Back in 2012, my first survey found 14 films shot digitally and 13 shot on film. By 2015, 20 films were shot digitally, and eight – a little more than a third – on film.
This year, 16 were shot digitally, and seven on film. One movie, Doctor Strange, used a combination of both formats. Four others were disqualified because I couldn’t easily find out how they were shot.
My rules were reasonably simple: I started with the Internet Movie Database’s list of films screening in my area. I disqualified animated films and documentaries, because shooting them on film seems almost absurd these days. I also disqualified films dated any year except 2016.
I checked each qualified film’s IMDB Technical Specs page to find out how it was shot. As I mentioned above, four of them lacked the technical information needed.

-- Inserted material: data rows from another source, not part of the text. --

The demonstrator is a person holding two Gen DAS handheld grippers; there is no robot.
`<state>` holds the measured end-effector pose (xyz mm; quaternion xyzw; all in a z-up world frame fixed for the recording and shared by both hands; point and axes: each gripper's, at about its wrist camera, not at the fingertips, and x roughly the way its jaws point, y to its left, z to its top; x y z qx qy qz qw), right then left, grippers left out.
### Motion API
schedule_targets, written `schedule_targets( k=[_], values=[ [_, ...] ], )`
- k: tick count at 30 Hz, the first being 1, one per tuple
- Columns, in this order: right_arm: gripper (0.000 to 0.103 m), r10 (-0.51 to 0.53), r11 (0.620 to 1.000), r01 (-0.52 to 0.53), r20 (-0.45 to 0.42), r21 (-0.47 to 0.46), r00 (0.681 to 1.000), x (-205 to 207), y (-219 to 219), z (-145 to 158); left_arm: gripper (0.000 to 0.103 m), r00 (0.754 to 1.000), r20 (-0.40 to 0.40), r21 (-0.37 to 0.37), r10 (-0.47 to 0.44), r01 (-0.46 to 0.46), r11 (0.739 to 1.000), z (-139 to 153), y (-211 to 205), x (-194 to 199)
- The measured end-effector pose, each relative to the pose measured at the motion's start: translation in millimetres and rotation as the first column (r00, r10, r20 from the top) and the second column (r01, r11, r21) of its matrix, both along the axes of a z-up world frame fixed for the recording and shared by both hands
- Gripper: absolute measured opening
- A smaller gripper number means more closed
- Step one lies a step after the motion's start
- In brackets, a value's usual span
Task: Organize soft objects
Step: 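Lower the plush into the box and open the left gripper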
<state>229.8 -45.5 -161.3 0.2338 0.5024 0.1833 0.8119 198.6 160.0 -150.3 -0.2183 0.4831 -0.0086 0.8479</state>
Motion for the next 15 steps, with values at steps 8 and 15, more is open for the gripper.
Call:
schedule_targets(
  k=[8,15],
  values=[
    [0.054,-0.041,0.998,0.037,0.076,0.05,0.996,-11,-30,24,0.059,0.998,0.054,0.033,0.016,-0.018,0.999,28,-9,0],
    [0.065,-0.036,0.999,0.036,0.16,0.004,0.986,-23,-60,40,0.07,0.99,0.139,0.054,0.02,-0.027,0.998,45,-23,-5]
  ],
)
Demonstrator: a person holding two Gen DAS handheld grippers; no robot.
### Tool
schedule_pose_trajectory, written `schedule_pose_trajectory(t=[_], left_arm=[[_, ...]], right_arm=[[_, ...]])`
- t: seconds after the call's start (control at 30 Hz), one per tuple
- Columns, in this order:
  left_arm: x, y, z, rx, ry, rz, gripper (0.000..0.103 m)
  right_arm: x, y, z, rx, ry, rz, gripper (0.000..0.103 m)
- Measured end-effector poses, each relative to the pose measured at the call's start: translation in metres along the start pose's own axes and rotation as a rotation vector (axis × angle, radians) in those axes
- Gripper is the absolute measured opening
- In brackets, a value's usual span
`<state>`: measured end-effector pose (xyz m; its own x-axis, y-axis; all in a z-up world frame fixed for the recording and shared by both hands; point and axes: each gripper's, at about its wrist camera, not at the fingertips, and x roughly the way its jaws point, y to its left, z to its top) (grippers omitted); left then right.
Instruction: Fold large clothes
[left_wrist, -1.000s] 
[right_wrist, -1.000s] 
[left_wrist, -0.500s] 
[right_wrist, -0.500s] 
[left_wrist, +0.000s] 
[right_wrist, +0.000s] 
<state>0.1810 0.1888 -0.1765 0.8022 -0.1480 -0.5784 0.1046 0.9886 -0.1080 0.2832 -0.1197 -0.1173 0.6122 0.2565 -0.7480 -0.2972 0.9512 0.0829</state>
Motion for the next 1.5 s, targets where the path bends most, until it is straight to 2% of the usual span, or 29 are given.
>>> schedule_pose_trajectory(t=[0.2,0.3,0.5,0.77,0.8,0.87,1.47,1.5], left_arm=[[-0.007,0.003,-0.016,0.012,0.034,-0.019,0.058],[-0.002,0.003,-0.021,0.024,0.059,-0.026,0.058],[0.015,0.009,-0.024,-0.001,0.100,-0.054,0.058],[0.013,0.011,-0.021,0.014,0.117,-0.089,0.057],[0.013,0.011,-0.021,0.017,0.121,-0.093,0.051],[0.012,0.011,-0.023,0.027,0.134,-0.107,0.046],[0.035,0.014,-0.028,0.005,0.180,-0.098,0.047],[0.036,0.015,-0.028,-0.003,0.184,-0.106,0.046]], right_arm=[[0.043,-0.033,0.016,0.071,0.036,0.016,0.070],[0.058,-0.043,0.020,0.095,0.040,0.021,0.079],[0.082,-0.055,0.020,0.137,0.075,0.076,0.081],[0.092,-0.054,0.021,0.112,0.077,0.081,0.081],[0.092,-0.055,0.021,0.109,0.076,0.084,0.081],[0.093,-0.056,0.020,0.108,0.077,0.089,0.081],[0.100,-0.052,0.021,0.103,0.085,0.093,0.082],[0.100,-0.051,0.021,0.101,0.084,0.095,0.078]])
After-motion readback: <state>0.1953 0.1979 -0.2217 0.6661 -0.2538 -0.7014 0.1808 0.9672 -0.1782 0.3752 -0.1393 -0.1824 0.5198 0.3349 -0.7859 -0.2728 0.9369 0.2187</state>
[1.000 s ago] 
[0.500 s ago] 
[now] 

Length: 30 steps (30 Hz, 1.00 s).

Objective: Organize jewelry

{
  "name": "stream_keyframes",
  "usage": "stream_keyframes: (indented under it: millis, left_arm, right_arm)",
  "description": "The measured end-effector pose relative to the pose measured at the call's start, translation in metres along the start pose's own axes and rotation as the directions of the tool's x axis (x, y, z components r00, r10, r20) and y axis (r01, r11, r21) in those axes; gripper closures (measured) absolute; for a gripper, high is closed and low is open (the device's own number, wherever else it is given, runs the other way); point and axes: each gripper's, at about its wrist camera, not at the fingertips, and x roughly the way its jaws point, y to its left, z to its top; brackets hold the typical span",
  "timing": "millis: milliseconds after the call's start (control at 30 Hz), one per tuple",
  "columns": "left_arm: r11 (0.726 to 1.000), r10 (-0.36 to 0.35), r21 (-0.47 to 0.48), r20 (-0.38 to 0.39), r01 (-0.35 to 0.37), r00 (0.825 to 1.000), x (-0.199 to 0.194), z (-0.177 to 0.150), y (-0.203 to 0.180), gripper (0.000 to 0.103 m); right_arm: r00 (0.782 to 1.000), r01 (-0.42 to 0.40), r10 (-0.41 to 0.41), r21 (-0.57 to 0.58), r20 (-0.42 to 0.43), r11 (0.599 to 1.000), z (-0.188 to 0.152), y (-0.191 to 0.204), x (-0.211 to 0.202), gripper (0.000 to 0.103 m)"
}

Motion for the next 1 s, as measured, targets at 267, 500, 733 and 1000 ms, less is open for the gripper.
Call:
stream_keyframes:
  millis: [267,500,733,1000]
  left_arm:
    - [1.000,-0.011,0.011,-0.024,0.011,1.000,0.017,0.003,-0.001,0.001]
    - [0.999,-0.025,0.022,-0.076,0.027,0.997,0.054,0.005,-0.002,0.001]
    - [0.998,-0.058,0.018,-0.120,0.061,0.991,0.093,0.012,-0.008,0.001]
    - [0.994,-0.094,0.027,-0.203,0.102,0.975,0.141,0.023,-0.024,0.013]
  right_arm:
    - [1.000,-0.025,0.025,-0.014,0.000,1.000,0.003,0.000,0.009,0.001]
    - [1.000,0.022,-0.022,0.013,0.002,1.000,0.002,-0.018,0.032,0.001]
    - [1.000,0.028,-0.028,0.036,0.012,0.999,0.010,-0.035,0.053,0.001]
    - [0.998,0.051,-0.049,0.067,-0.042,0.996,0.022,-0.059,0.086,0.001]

Why do directors and cinematographers still choose physical film, despite digital’s considerable practical advantages? It’s been years now since digital surpassed film in resolution and dynamic range. But many prefer a film “look.” Also, some artists prefer to stick to the tools they know. In the documentary Picasso and Braque Go to the Movies, Martin Scorsese explains that he “understands” film, but not digital.
Filmmakers might also choose physical film for a period piece on the grounds that a movie set in the 1960s should look like a movie made in the 1960s. Four of the seven shot-on-film movies in my survey (Fences, Jackie, Hidden Figures, and Loving) were set in the 1950s and/or 60s. Another, La La Land, while set in the present, was clearly an homage to the Allen Freed MGM musicals of the 1950s. (Jackie, by the way, was shot in 16mm – a low-cost film format that has gained considerable image quality thanks to digital blow-ups.)
On the other hand, Woody Allen’s Café Society, set in the 1930s and ’40s, and Warren Beatty’s Rules Don’t Apply, set in the 1950s and ’60s, were both shot digitally – a first for both of these directors.
It appears that physical film isn’t going away yet – at least as a production format. As a fan of both film and digital, I’m glad that filmmakers have a choice.